It was a design decision: if an automatic conversion of a masked array to a numeric one is attempted, and there actually are masked values, it is logical to either: a. raise an exception, because there is no equivalent numeric array, or; b. fill the masked value with the fill value (b) suffers from a problem: the default fill value might not be appropriate for the use that is about to occur. My original conclusion was that it was better to choose (a) to force the user to explicitly do the conversion with x.fill(value) and pass THAT to whatever was going to consume it. I don't think I've changed my mind. On 10 Mar 2006 02:32:19 -0800, Travis Oliphant <oliphant.travis@ieee.org> wrote:
Sasha wrote:
I would say it is an ma bug, but don't know how to fix it properly without changing numpy scalar arithmetic to call an enhanced version of __array__ and pass context in.

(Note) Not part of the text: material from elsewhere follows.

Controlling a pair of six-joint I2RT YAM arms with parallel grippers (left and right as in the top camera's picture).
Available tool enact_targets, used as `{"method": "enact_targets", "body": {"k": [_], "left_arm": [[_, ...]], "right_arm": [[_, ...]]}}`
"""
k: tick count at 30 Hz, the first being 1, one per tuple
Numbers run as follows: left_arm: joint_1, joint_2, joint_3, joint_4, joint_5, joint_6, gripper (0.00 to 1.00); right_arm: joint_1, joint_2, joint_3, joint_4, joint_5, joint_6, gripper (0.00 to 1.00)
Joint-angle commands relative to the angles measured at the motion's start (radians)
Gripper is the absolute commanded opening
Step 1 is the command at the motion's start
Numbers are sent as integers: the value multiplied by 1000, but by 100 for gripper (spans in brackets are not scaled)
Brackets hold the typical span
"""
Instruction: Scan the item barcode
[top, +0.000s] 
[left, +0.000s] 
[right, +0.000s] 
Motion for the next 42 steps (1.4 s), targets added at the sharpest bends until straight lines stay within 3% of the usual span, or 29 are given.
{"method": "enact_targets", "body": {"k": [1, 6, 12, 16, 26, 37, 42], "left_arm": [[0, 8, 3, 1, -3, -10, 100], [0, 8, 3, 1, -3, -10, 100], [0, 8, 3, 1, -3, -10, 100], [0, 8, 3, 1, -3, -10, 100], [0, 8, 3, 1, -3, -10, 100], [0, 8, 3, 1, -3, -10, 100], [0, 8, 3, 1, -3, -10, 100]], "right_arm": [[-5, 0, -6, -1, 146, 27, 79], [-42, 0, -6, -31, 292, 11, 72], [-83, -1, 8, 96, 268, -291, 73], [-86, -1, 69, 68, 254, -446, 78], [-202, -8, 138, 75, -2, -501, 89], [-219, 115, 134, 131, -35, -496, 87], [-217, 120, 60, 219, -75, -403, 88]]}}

I think it was an array scalar bug. I've fixed it by always calling the ufunc (which handles conversions to and from other objects better than the array scalars were doing in the generic arithmetic code).
The result is shorter code and symmetric handling of the <array_scalar>*<masked array> vs. <masked array> * <array_scalar> case.
I also changed the error to a warning for backward compatibility. Calling __array__() on a masked array should succeed and we will assume the user knows what they are doing.